US, 2012, 79 minutes, Colour.
Tashiana Washington, Ty Hickson, Zoe Lescaze.
Directed by Adam Leon.

This is a brief film, the kind of small-budget, somewhat experimental kind of film-making that appeals to the specialist American audience. It may have a certain fascination for overseas audiences.

The setting is New York City, vividly portrayed, the details of the streets, apartments, shops, overpasses… The central characters are a young man and a young woman who are seen at the opening of the film shoplifting from a supermarket and escaping with their loot. On the one hand, they seem to have an attitude in life that the world owes them a living. On the other hand, they have a certain code, despite the regular four-vocabulary, concerning personal relationships and respect. The two are friends, not romantically involved.

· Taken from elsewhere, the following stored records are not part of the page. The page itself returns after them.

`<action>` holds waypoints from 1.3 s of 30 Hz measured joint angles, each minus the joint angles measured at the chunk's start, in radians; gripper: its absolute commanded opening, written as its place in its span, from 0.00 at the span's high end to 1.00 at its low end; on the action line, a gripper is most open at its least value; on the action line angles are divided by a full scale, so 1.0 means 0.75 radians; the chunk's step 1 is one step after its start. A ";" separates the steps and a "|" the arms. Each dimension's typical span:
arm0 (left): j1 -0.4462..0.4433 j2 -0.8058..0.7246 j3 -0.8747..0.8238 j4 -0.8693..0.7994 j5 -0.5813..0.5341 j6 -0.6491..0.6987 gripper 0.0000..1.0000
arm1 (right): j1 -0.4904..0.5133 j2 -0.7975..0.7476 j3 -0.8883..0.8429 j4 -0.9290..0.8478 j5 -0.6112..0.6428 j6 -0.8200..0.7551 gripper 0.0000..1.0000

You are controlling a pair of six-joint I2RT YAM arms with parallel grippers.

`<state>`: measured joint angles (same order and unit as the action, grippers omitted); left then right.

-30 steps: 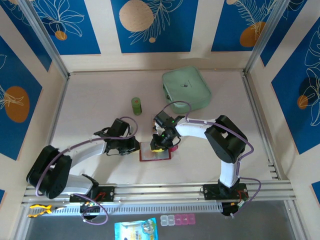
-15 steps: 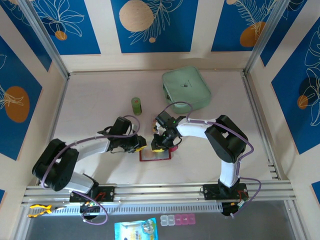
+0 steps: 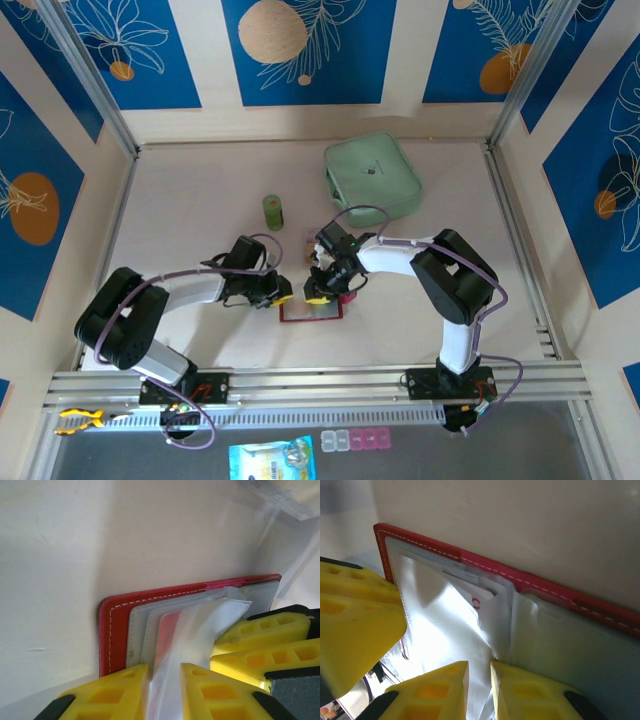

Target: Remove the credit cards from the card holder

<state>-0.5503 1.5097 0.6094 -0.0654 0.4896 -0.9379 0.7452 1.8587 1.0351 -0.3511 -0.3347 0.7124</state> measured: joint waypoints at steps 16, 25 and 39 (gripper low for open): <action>-0.038 0.046 0.097 -0.070 -0.014 0.000 0.77 | -0.005 -0.003 -0.002 0.005 -0.014 -0.001 0.78; -0.061 0.043 0.151 -0.115 -0.019 0.001 0.77 | -0.015 -0.034 -0.012 -0.001 -0.005 -0.001 0.76; -0.114 0.039 0.238 -0.174 -0.010 0.004 0.76 | -0.065 -0.086 -0.060 0.001 0.022 -0.006 0.75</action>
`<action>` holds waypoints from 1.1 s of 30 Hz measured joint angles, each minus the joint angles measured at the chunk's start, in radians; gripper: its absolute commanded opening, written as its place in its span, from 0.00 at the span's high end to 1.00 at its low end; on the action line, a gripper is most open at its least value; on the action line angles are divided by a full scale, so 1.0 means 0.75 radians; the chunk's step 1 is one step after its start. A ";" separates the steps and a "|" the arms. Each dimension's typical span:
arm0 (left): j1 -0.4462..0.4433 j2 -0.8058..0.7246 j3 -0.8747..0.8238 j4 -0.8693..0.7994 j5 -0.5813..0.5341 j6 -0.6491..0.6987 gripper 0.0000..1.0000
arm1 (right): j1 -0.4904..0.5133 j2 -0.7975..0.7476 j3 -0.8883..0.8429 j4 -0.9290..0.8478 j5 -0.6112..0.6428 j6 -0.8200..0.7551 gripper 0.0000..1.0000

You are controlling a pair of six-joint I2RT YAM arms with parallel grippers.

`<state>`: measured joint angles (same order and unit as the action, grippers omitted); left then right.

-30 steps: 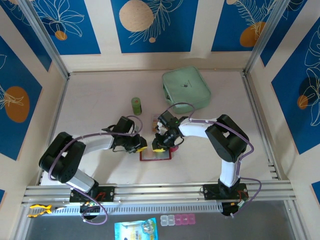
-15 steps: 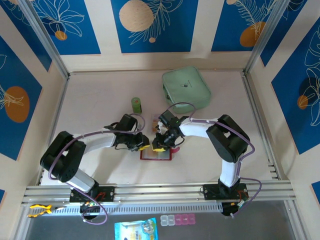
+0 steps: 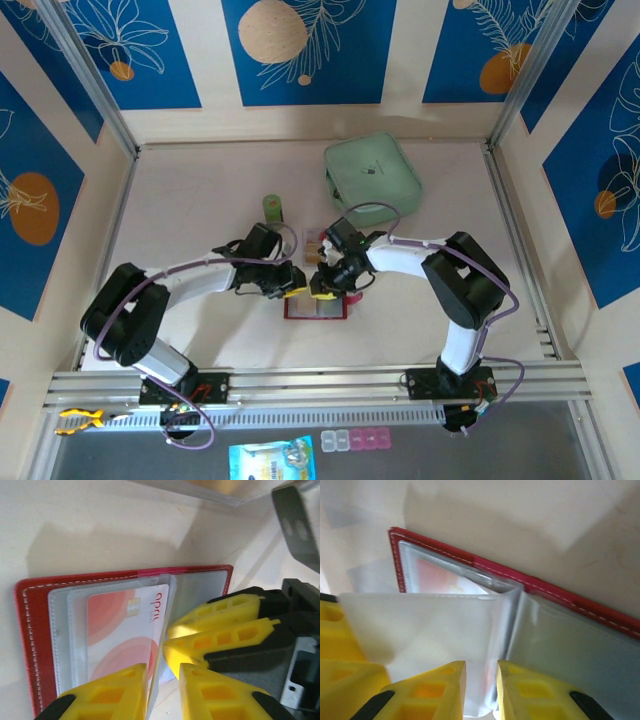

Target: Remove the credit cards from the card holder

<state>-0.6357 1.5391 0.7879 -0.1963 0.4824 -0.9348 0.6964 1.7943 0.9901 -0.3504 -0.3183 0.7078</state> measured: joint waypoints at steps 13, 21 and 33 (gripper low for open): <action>-0.052 0.026 0.058 0.015 0.012 -0.020 0.66 | -0.113 -0.225 -0.079 -0.079 0.077 -0.027 0.70; -0.109 0.134 0.113 0.067 0.021 -0.060 0.54 | -0.199 -0.388 -0.107 -0.216 0.184 -0.085 0.62; -0.164 0.283 0.156 0.217 0.061 -0.120 0.44 | -0.259 -0.447 -0.240 -0.275 0.213 -0.101 0.60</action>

The film is strong on dialogue, especially for the two central characters, incessant repartee… There are some other characters, relations, thieving kids in the street, drug dealers, street artists. The central characters are also expert at spraying war graffiti but they are upstaged by rival group and spend the film planning the comeuppance.

The drug dealer does get involved with a young white woman – and later intends to steal from her but, when she confronts them after sunbathing in a water tower above the apartments, they back off.

What remains for the audience is a glimpse of this kind of lifestyle in New York City, the portrait of the two young people, a certain intrigue in listening to them and their conversation.